## THE TASK:
The word "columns": say how many lines of the data below contain it, and give the number alone.

*** EXERCISE DATA Section Begins ***

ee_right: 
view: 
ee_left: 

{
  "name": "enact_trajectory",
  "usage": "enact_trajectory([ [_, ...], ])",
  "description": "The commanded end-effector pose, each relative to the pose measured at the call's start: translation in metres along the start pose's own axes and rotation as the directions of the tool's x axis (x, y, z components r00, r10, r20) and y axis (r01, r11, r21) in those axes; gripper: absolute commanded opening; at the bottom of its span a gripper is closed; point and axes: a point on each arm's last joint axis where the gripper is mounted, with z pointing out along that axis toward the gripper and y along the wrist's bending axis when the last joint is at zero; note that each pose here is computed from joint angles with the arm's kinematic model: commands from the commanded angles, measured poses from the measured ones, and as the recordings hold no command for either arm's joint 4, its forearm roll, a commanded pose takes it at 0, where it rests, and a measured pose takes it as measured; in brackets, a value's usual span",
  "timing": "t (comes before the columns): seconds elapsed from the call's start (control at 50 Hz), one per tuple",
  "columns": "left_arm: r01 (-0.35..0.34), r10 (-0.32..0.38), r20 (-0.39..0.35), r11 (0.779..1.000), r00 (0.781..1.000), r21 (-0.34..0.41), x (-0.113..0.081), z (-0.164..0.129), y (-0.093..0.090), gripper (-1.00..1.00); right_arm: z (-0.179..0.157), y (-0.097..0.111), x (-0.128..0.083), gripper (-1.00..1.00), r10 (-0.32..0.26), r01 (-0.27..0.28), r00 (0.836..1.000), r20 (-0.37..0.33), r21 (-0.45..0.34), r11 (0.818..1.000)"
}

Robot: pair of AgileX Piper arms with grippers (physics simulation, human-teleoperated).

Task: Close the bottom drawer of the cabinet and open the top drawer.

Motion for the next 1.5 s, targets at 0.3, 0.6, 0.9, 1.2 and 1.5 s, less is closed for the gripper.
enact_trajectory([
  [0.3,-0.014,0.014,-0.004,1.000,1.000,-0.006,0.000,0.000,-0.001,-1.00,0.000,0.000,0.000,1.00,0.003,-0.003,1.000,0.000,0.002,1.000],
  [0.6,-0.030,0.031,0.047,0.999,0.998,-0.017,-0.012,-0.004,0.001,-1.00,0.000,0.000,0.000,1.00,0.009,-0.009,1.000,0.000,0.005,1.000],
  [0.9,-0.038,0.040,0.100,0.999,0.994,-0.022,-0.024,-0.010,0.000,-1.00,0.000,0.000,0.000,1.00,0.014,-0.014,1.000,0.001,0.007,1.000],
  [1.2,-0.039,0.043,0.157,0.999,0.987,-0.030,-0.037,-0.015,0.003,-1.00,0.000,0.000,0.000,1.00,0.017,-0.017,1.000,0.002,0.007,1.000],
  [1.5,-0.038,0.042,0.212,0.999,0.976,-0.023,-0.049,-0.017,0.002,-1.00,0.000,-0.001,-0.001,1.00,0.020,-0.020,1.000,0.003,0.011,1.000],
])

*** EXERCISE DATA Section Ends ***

## COMPLETED TASK:
2